Located at the tip of peninsular Florida, Everglades National Park protects the southern terminus of Florida's wetland complex known as the Everglades. Everglades National Park is the largest subtropical wilderness in the United States and the largest wilderness area east of the Mississippi River. The principal ecosystem types within the park include shallow-water marine habitats, saltwater wetland forests and marshes, freshwater marshes and prairies, and upland complexes of pine and hardwood forests.
Invasive Plant Program
One of the major factors controlling the distribution of vegetation within the Everglades is the hydrologic pattern, which is defined by the depth, timing, and duration of inundation as well as the quality and salinity of the source water. The flat topography, temporal distribution of rainfall, and proximity to the coast all interact to determine the hydrologic regime over the region. Surficial geology and overlying soil type also influence plant species composition and abundance. Disturbances, both natural (including fire, freezes, hurricanes, etc.) and anthropogenic perturbation (such as altered fire regimes, drainage, development, and introduction of exotic pest plants) also impact vegetation patterns.

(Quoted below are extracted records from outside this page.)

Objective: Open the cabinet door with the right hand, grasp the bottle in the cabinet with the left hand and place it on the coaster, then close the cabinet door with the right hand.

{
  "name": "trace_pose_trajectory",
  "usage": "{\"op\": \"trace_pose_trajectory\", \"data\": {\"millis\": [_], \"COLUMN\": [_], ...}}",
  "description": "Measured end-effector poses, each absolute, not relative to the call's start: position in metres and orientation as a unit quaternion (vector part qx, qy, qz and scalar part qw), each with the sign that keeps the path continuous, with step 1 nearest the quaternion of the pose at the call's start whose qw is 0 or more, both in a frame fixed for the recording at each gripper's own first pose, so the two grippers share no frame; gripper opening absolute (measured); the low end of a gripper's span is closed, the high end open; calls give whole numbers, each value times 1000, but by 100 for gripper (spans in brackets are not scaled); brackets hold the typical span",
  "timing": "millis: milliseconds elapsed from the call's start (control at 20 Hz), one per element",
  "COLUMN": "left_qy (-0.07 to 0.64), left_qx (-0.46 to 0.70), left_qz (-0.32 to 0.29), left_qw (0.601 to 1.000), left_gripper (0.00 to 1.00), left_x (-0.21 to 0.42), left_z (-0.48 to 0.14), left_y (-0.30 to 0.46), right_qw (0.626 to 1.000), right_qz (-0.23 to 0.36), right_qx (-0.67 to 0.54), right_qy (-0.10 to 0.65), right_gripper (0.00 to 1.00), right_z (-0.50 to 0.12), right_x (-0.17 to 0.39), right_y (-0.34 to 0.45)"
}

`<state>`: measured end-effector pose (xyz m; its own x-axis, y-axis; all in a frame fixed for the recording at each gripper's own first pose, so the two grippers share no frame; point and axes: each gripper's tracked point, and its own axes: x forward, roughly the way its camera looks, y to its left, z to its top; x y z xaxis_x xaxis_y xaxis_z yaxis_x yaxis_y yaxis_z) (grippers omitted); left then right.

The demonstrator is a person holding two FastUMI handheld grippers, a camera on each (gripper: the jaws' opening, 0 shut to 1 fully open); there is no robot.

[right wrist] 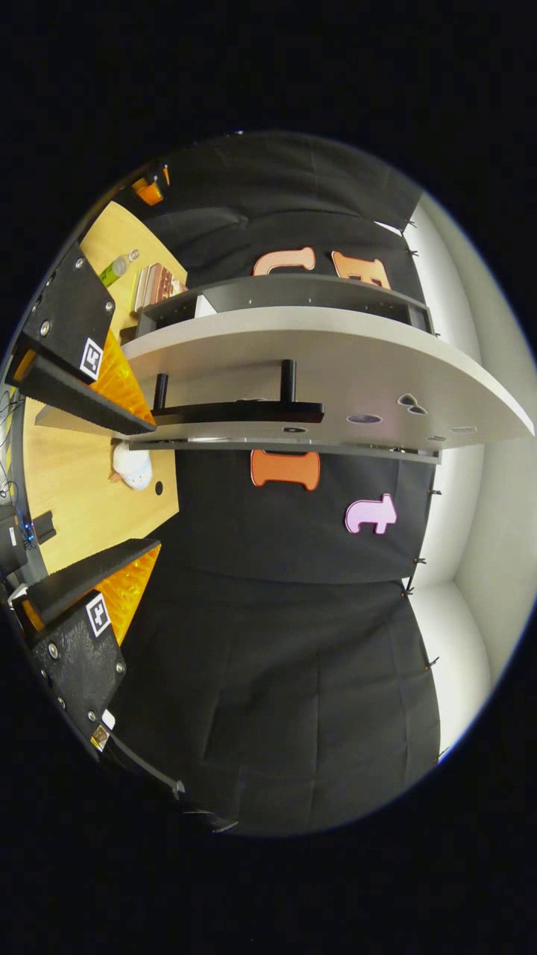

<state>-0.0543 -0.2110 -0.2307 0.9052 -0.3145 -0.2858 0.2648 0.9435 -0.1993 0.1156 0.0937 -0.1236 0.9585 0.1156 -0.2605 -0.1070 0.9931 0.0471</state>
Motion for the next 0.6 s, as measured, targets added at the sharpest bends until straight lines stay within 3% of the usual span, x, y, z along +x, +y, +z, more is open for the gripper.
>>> {"op": "trace_pose_trajectory", "data": {"millis": [300, 600], "left_qy": [114, 127], "left_qx": [-23, -14], "left_qz": [-144, -133], "left_qw": [983, 983], "left_gripper": [96, 95], "left_x": [-43, -38], "left_z": [-176, -169], "left_y": [-166, -134], "right_qw": [988, 987], "right_qz": [77, 88], "right_qx": [38, 46], "right_qy": [129, 124], "right_gripper": [89, 89], "right_z": [-122, -119], "right_x": [109, 106], "right_y": [137, 175]}}
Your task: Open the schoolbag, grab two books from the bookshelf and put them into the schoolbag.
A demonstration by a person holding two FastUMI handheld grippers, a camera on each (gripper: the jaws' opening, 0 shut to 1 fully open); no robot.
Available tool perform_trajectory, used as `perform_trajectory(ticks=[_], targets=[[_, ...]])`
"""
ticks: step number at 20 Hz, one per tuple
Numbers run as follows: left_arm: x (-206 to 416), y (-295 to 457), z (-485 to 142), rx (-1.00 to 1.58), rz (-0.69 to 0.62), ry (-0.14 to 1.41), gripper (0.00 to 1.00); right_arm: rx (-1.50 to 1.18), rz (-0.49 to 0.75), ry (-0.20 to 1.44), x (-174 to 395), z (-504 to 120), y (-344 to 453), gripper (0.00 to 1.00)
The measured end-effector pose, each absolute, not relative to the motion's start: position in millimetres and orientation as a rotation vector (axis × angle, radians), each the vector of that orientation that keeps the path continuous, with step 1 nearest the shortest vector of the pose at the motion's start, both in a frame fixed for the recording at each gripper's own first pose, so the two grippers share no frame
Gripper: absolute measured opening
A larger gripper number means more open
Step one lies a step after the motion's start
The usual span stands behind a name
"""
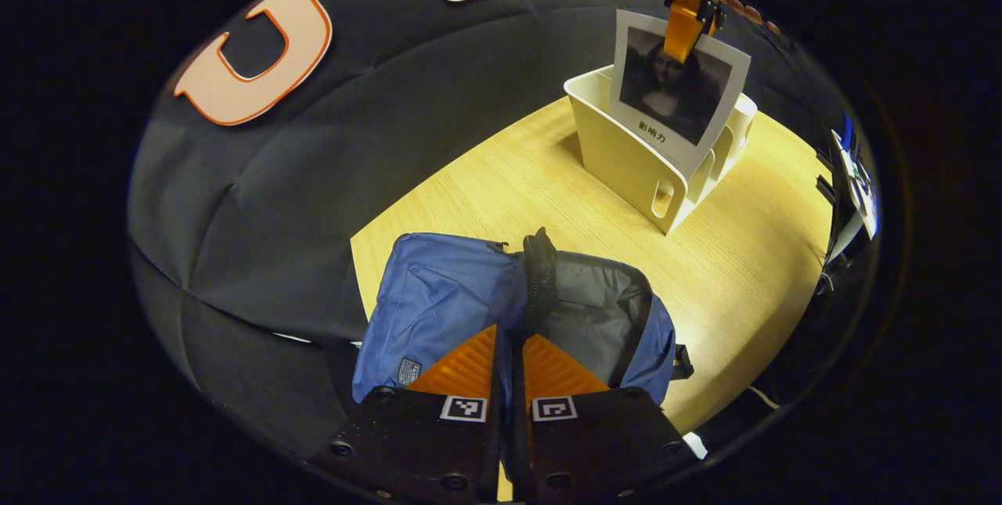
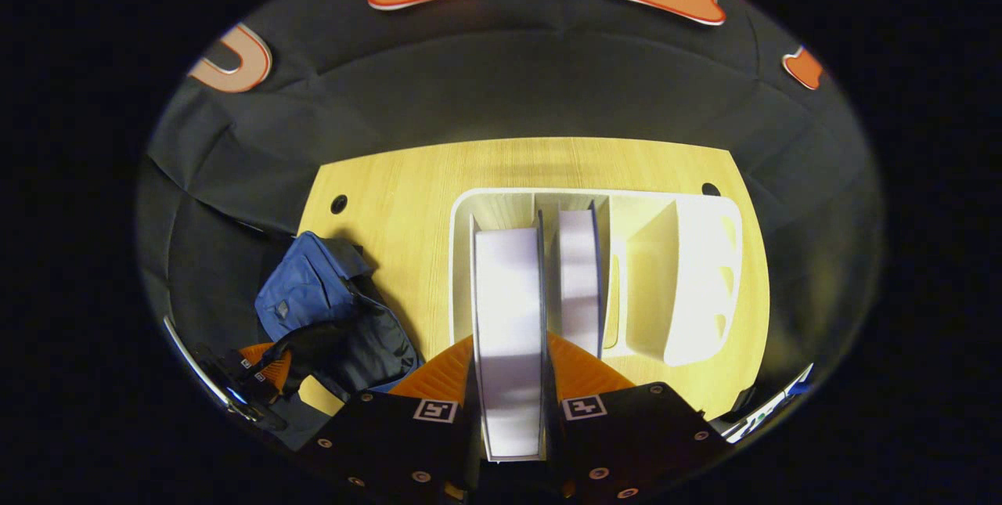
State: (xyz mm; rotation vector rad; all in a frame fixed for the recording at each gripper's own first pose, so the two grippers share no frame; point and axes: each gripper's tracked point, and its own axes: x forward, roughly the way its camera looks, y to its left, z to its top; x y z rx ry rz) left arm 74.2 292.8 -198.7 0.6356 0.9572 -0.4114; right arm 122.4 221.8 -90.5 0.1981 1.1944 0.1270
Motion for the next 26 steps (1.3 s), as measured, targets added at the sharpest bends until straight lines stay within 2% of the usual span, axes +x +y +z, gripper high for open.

Everglades National Park is considered one of the most severely infested parks in terms of exotic plants. Some of the many introduced plant species, notably Schinus (Brazilian pepper), are considered to be the most serious long-term threat to the Everglades ecosystem.
Multiple factors promote the success of exotic plant species in south Florida. Humans have accelerated the rate of species introduction by transplanting landscape ornamentals, agricultural, and medicinal plants. Although south Florida is surrounded by water on only three sides, freezing temperatures form an ecological northern boundary, and the resulting tropical island-like conditions account for much of south Florida's susceptibility to exotic plant invasions. Although natural disturbances provide opportunities for weedy species to become established, human disturbances amplify these opportunities. The most successful invaders are so well adapted to altered niches that they outcompete native species. In addition, non-native species typically have few biological controls to keep them in check.